Agricultural College, State Key Laboratory of Subtropical Bioresources Conservation and Utilization, Guangxi University, Nanning 530005, China.
Guangxi Key Laboratory of Sugarcane Genetic Improvement, Key Laboratory of Sugarcane Biotechnology and Genetic Improvement (Guangxi), Ministry of Agriculture, Sugarcane Research Center, Chinese Academy of Agricultural Sciences; Sugarcane Research Institute, Guangxi Academy of Agricultural Sciences, Nanning 530007, China.
Int J Mol Sci. 2019 Jan 29;20(3):569. doi: 10.3390/ijms20030569.

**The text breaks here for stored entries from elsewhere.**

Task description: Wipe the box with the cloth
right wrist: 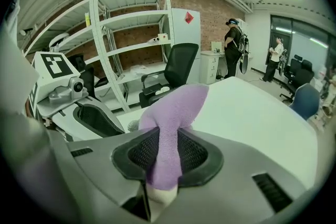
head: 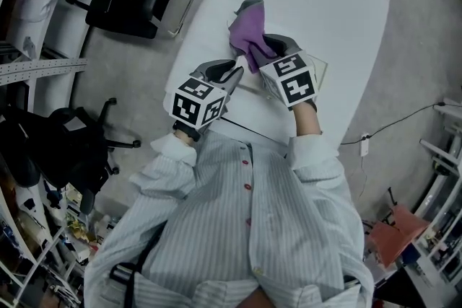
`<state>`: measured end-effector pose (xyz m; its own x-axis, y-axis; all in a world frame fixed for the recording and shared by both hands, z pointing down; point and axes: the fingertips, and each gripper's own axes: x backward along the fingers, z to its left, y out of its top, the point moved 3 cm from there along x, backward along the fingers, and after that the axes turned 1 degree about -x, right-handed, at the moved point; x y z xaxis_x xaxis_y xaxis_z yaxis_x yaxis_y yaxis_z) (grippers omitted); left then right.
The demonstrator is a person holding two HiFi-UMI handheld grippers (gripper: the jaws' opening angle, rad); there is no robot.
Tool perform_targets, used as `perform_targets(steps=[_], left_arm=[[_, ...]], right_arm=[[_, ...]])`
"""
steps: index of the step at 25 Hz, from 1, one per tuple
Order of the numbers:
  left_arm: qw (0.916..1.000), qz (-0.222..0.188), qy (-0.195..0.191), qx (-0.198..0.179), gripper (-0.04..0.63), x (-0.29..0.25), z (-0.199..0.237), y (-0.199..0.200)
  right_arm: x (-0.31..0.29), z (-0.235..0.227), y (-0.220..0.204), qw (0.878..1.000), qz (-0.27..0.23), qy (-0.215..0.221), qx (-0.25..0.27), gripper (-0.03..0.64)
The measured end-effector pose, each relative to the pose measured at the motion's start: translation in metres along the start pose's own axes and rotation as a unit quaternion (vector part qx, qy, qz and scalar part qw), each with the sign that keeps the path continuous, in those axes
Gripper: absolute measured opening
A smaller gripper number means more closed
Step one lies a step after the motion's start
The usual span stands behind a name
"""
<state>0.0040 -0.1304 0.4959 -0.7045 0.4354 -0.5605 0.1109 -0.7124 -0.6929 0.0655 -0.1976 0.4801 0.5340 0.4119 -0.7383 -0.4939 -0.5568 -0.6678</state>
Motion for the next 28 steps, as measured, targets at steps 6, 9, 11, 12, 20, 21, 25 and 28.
perform_targets(steps=[6, 9, 11, 12, 20, 21, 25, 28], left_arm=[[0.9999, -0.003, 0.0, 0.013, 0.069, 0.0, 0.0, 0.0], [0.9999, -0.006, 0.0, 0.016, 0.069, 0.0, 0.0, 0.0], [0.9999, -0.004, 0.002, 0.012, 0.069, 0.0, 0.0, -0.001], [0.9999, -0.003, 0.002, 0.011, 0.069, 0.0, 0.0, -0.002], [1.0, 0.004, 0.004, 0.007, 0.069, 0.0, -0.001, -0.001], [1.0, 0.005, 0.003, 0.006, 0.069, 0.0, -0.001, -0.001], [1.0, 0.004, 0.001, 0.004, 0.069, 0.001, 0.0, -0.001], [1.0, 0.005, 0.0, 0.004, 0.069, 0.0, 0.0, -0.002]], right_arm=[[0.001, -0.001, -0.002, 1.0, 0.022, -0.002, 0.005, 0.099], [0.005, -0.004, -0.006, 0.999, 0.031, -0.008, 0.009, 0.098], [0.01, -0.008, -0.012, 0.999, 0.045, -0.017, 0.013, 0.098], [0.013, -0.01, -0.016, 0.998, 0.051, -0.022, 0.014, 0.098], [0.037, -0.025, -0.038, 0.996, 0.073, -0.047, 0.016, 0.098], [0.04, -0.028, -0.041, 0.996, 0.076, -0.054, 0.015, 0.098], [0.055, -0.043, -0.056, 0.993, 0.085, -0.08, 0.001, 0.098], [0.069, -0.059, -0.071, 0.99, 0.101, -0.101, -0.012, 0.098]])
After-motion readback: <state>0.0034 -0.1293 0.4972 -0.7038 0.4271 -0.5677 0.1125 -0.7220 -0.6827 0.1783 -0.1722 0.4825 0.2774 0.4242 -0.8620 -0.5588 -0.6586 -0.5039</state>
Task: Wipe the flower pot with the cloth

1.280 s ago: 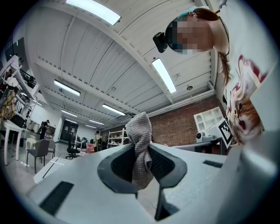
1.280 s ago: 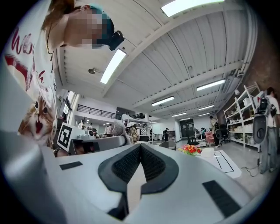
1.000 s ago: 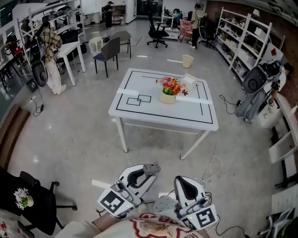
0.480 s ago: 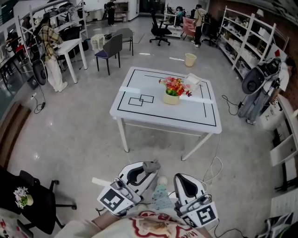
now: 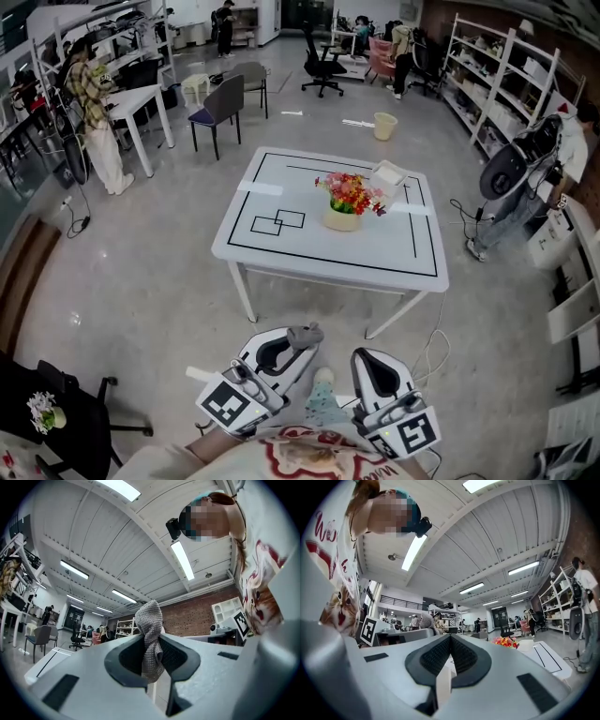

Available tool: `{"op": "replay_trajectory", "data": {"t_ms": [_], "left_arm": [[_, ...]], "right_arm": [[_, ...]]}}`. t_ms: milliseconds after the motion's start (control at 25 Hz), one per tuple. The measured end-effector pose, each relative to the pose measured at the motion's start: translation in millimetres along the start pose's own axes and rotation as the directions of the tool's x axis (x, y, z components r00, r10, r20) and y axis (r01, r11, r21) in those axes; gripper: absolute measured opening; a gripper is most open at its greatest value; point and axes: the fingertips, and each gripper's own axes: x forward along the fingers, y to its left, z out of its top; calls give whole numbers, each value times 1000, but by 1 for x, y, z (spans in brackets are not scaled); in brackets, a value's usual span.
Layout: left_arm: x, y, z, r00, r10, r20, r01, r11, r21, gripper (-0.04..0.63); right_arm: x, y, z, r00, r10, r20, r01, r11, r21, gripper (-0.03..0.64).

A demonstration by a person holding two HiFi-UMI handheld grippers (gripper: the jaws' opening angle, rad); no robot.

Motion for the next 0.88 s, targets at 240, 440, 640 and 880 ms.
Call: {"op": "replay_trajectory", "data": {"t_ms": [240, 440, 640, 880], "left_arm": [[42, 36, -15, 1000, 11, -19, -11, 1000, 2, 54], [84, 65, -21, 1000, 16, -3, -16, 1000, -11, 54], [133, 84, -27, 1000, 23, 10, -23, 1000, -3, 54], [181, 106, -35, 999, 31, 13, -31, 999, 15, 54]], "right_arm": [[34, -46, 1, 1000, 7, 11, -7, 1000, 7, -2], [64, -92, 2, 1000, 23, 7, -23, 1000, 15, -2], [84, -143, 4, 999, 48, -6, -48, 999, 5, -2], [105, -193, 9, 998, 56, 15, -56, 998, 10, -2]]}}
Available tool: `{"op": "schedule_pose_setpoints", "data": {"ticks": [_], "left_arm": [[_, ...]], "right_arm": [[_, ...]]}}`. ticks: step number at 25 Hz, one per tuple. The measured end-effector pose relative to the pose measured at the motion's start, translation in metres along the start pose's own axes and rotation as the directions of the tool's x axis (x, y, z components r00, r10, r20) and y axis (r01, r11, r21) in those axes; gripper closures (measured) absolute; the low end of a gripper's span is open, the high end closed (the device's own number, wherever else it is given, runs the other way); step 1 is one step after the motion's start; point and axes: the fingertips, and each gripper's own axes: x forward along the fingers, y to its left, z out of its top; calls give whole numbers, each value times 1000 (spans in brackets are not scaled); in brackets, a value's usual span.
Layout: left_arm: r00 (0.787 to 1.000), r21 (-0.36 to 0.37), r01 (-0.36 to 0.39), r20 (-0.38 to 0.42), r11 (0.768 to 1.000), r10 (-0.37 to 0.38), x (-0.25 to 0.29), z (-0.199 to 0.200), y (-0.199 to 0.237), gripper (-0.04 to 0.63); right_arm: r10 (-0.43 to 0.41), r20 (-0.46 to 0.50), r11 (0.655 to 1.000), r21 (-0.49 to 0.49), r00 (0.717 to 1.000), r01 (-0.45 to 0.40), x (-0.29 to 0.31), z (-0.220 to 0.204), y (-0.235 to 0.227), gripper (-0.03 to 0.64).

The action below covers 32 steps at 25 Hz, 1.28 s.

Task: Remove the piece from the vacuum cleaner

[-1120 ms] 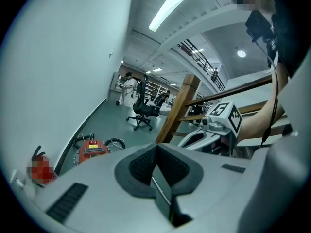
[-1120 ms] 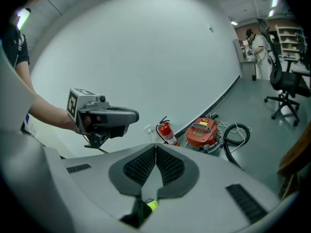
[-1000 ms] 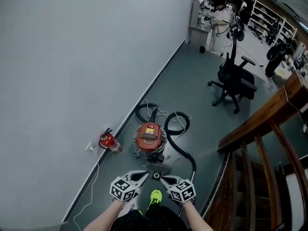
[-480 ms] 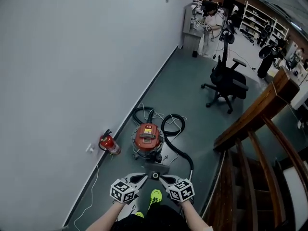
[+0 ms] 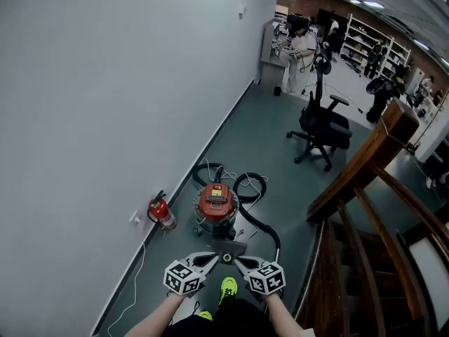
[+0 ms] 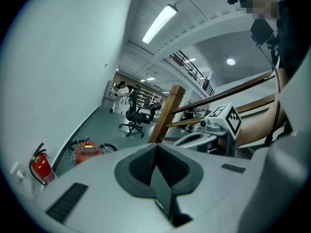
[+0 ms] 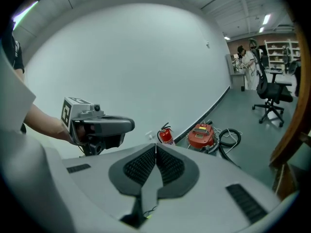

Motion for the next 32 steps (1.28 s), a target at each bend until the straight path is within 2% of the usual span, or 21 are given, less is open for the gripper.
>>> {"op": "schedule_pose_setpoints", "data": {"ticks": [9,13,26,32], "left_arm": [[999,38,39,11,999,-39,-56,-30,-43,586],[999,20,47,25,999,-48,-78,-45,-63,586],[994,24,91,54,996,-92,-102,-36,-108,586],[993,33,86,73,996,-89,-96,-26,-120,586]], "right_arm": [[-34,51,999,10,998,34,-19,-30,62,600],[-33,71,998,48,997,30,-30,-50,85,600],[-81,149,993,99,986,66,-77,-50,98,600],[-68,187,996,61,980,57,-94,-43,96,602]]}}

Smut disease is caused by , an important sugarcane fungal pathogen causing an extensive loss in yield and sugar quality. The available literature suggests that there are two types of smut resistance mechanisms: external resistance by physical or chemical barriers and intrinsic internal resistance mechanisms operating at host⁻pathogen interaction at cellular and molecular levels. The nature of smut resistance mechanisms, however, remains largely unknown. The present study investigated the changes in proteome occurring in two sugarcane varieties with contrasting susceptibility to smut-F134 and NCo310-at whip development stage after infection. Total proteins from pathogen inoculated and uninoculated (control) leaves were separated by two-dimensional gel electrophoresis (2D-PAGE). Protein identification was performed using BLASTp and tBLASTn against NCBI nonredundant protein databases and EST databases, respectively. A total of thirty proteins spots representing differentially expressed proteins (DEPs), 16 from F134 and 14 from NCo310, were identified and analyzed by MALDI-TOF/TOF MS. In F134, 4 DEPs were upregulated and nine were downregulated, while, nine were upregulated and three were downregulated in NCo310. The DEPs were associated with DNA binding, metabolic processes, defense, stress response, photorespiration, protein refolding, chloroplast, nucleus and plasma membrane. Finally, the expression of CAT, SOD, and PAL with recognized roles in infection in both sugarcane verities were analyzed by real-time quantitative PCR (RT-qPCR) technique. Identification of genes critical for smut resistance in sugarcane will increase our knowledge of -sugarcane interaction and help to develop molecular and conventional breeding strategies for variety improvement.
黑粉病由引起,是一种重要的甘蔗真菌病原体,会导致产量和糖分质量的大量损失。现有文献表明,黑粉病抗性机制有两种类型:物理或化学屏障的外部抗性和在宿主-病原体相互作用的细胞和分子水平上发挥作用的内在内部抗性机制。然而,黑粉病抗性机制的性质在很大程度上仍然未知。本研究在鞭状期调查了两个对黑粉病具有不同易感性的甘蔗品种(F134 和 NCo310)在感染后叶片中蛋白质组的变化。用双向凝胶电泳(2D-PAGE)分离接种和未接种(对照)叶片的总蛋白。使用 BLASTp 和 tBLASTn 分别针对 NCBI 非冗余蛋白质数据库和 EST 数据库进行蛋白质鉴定。共鉴定和分析了 30 个代表差异表达蛋白(DEP)的蛋白斑点,其中 F134 有 16 个,NCo310 有 14 个。F134 中有 4 个 DEP 上调,9 个下调,而 NCo310 中有 9 个上调,3 个下调。DEPs 与 DNA 结合、代谢过程、防御、应激反应、光呼吸、蛋白质重折叠、叶绿体、细胞核和质膜有关。最后,通过实时定量 PCR(RT-qPCR)技术分析了两种甘蔗品种中在感染中具有公认作用的 CAT、SOD 和 PAL 的表达。鉴定与甘蔗黑粉病抗性相关的关键基因将增加我们对 -甘蔗相互作用的认识,并有助于开发分子和常规育种策略以改良品种。